Instructions to follow: Using the listing below, work out the number of lines in which "chair" appears; return only that figure.

Top of Data for this exercise

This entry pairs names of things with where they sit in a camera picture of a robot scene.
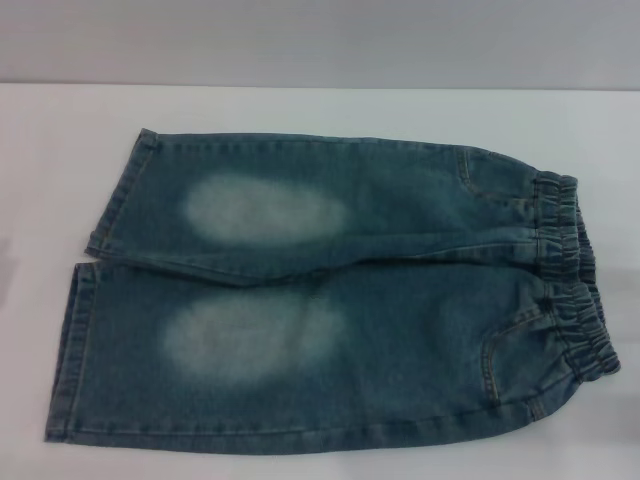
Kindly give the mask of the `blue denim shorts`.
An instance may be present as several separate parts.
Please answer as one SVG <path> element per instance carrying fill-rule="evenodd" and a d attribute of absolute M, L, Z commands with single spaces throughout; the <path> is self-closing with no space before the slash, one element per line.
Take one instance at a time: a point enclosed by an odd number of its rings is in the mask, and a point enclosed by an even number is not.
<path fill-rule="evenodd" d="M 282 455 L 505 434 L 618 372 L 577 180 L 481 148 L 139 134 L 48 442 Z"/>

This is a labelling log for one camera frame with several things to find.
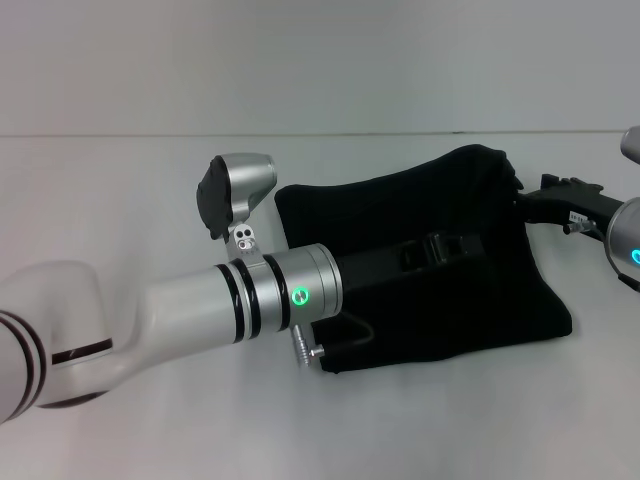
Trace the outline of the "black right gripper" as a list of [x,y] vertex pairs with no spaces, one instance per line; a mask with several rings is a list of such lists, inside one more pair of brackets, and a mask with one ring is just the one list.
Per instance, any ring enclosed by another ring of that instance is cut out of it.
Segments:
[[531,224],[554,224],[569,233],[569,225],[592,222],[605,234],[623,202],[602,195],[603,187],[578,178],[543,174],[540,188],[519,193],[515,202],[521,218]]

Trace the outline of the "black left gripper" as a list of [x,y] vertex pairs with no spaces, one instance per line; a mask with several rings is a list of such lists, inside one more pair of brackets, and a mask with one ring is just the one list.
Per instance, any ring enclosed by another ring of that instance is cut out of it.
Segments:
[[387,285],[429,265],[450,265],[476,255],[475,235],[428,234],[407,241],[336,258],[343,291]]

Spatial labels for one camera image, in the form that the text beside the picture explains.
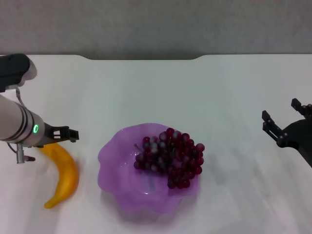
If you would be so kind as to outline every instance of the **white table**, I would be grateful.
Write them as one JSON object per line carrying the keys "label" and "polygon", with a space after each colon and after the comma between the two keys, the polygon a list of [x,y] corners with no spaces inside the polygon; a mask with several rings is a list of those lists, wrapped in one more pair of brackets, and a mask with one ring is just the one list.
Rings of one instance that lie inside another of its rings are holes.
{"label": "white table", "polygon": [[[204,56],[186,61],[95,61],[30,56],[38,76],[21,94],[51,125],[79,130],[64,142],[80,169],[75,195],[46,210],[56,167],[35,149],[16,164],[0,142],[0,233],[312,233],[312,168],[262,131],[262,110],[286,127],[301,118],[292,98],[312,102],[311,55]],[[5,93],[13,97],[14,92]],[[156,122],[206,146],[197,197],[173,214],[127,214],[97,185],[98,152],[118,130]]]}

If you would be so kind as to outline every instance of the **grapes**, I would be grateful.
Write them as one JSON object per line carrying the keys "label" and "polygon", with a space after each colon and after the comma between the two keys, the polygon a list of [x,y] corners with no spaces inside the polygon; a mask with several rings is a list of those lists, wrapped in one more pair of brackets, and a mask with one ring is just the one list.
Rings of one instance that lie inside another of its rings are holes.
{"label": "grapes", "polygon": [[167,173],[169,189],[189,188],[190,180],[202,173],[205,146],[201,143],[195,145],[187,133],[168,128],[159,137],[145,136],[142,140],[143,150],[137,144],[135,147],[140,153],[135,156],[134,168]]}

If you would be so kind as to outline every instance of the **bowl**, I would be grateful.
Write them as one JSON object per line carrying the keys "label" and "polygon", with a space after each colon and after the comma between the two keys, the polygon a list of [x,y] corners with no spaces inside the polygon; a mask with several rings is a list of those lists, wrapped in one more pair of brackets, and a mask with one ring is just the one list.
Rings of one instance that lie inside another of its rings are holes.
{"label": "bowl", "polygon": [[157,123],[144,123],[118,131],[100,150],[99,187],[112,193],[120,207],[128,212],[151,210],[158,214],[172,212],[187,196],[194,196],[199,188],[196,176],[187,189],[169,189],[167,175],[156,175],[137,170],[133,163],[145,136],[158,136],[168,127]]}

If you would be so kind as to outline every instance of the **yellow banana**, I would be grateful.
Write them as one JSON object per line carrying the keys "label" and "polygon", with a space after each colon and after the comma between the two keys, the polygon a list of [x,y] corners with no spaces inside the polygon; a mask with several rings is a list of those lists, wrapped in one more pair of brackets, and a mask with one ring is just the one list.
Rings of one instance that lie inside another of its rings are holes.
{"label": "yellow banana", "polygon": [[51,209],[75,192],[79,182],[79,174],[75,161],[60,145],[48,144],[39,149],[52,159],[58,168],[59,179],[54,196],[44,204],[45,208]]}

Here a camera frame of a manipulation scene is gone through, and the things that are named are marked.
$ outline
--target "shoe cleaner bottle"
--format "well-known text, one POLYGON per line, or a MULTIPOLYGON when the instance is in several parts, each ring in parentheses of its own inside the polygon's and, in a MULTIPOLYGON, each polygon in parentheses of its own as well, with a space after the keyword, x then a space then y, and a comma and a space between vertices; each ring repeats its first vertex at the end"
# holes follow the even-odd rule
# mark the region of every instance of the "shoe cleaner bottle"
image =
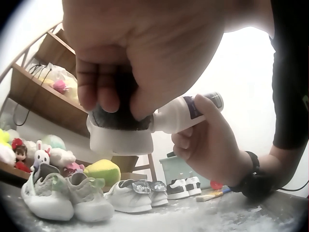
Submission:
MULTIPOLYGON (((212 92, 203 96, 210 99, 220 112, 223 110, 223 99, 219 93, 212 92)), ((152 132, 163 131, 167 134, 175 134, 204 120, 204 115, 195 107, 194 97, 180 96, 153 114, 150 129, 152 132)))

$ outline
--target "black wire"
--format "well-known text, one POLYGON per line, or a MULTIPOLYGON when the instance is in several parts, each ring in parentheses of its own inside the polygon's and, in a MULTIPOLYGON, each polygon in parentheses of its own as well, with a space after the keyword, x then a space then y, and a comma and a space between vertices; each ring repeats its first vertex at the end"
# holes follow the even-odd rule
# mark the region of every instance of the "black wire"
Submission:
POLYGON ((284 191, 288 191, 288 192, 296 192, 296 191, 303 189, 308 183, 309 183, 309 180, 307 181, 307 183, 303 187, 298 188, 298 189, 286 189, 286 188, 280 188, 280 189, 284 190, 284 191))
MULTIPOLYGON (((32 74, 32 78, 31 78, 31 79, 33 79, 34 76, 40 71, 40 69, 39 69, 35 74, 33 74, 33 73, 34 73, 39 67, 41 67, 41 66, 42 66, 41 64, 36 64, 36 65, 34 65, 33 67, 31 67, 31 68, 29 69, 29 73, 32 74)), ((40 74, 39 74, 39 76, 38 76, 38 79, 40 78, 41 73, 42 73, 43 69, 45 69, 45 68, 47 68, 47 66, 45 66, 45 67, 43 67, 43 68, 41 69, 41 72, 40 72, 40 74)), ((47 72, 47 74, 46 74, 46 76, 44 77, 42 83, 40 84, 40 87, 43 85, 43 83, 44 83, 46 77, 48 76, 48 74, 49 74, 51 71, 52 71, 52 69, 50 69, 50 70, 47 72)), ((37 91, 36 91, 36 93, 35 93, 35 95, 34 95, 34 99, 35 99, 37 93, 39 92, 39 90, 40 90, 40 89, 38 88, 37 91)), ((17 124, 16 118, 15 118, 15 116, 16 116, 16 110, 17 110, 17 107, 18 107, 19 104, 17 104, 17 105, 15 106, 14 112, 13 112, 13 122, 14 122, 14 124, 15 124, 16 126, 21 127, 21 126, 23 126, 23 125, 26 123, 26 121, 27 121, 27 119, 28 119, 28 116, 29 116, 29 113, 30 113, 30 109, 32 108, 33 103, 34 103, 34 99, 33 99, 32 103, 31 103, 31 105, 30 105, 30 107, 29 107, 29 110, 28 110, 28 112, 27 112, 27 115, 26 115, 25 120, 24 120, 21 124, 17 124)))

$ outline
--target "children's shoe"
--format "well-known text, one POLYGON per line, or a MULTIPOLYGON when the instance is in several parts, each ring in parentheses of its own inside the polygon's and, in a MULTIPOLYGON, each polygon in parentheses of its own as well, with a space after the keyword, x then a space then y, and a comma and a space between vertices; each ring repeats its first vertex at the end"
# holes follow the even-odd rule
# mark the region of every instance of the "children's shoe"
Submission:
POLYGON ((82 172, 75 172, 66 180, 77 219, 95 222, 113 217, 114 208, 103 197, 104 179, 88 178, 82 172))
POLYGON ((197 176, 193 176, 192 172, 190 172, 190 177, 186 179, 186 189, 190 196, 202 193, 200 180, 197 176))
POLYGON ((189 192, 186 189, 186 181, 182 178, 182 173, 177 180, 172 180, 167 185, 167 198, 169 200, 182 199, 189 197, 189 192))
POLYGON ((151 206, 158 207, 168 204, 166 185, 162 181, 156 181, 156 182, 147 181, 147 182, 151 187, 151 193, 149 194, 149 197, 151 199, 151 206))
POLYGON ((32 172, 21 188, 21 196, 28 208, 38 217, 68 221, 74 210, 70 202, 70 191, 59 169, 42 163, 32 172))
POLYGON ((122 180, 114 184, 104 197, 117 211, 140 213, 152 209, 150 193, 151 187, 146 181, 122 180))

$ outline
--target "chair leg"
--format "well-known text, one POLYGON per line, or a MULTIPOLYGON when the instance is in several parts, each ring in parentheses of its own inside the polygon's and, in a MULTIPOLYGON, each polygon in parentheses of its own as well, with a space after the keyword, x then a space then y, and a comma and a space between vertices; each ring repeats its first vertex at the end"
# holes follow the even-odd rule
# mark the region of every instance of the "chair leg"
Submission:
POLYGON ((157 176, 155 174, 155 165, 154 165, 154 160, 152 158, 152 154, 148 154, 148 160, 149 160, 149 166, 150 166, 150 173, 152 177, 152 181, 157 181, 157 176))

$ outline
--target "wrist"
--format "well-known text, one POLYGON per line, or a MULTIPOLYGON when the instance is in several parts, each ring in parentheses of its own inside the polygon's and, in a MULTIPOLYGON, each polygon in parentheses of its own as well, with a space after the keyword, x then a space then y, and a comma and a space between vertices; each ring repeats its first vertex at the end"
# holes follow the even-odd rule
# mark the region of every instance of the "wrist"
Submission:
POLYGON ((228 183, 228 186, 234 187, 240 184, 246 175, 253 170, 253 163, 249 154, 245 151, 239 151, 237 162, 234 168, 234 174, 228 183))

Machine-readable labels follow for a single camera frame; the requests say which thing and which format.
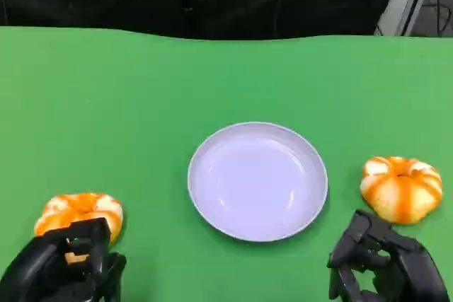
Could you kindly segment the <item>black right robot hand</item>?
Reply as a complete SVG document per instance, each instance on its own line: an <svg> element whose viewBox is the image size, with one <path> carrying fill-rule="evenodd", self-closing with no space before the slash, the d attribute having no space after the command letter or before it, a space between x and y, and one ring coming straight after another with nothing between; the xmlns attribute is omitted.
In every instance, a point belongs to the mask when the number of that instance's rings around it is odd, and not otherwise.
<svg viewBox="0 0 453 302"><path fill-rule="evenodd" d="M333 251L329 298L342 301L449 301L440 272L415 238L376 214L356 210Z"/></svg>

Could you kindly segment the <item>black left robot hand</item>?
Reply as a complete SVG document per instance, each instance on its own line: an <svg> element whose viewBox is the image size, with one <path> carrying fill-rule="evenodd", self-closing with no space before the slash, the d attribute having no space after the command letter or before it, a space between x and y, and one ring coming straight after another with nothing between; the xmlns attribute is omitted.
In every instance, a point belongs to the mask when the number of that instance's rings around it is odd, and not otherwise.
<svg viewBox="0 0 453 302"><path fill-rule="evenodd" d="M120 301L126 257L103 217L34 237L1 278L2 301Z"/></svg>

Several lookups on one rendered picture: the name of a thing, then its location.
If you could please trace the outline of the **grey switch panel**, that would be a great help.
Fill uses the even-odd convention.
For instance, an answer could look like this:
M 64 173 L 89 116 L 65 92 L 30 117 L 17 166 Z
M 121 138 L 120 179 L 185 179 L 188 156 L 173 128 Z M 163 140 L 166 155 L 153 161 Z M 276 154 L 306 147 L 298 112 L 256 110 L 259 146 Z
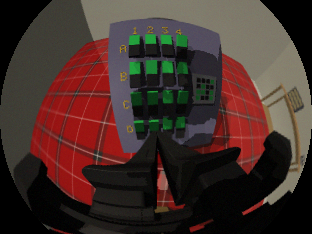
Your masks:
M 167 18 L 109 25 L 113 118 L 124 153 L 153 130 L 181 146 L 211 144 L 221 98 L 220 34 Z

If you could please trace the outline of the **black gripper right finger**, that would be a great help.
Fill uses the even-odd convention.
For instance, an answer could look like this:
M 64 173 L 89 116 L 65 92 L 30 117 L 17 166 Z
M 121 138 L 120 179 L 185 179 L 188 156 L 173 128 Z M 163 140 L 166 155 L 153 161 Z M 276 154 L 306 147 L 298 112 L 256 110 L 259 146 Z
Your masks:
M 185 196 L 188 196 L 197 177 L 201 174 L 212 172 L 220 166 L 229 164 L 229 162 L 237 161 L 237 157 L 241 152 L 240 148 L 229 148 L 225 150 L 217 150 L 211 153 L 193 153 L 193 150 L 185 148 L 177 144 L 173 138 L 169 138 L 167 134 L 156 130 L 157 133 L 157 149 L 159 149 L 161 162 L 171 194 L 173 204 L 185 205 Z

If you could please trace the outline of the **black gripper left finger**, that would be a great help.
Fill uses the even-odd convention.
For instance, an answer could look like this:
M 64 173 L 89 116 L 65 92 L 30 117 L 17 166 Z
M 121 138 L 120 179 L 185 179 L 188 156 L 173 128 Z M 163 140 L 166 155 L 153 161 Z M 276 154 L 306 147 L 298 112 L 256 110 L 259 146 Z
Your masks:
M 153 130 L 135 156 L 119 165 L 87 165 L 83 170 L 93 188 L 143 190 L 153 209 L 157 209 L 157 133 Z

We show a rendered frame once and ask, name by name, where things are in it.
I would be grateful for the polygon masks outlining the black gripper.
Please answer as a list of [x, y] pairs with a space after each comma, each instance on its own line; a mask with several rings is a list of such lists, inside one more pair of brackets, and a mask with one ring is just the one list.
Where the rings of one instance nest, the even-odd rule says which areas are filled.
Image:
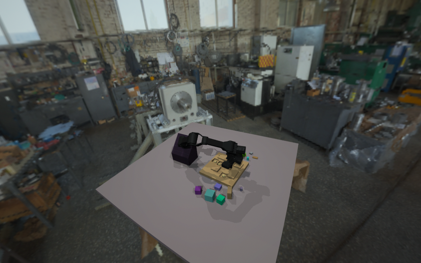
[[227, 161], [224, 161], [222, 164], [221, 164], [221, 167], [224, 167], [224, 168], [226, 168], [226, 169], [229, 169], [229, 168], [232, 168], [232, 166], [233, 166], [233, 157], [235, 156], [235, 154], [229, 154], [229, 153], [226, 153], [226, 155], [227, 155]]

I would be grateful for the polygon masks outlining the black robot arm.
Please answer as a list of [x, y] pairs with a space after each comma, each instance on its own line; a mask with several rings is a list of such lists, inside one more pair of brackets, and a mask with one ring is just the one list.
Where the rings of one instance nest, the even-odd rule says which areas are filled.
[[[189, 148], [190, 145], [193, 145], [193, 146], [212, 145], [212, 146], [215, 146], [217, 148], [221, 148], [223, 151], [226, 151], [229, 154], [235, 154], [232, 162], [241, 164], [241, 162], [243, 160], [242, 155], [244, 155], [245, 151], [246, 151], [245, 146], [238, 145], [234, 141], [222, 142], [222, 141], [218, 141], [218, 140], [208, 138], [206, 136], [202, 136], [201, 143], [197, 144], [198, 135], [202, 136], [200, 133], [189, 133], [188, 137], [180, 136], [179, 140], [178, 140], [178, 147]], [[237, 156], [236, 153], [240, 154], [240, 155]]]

Bottom of Data for this exercise

Exercise answer: 2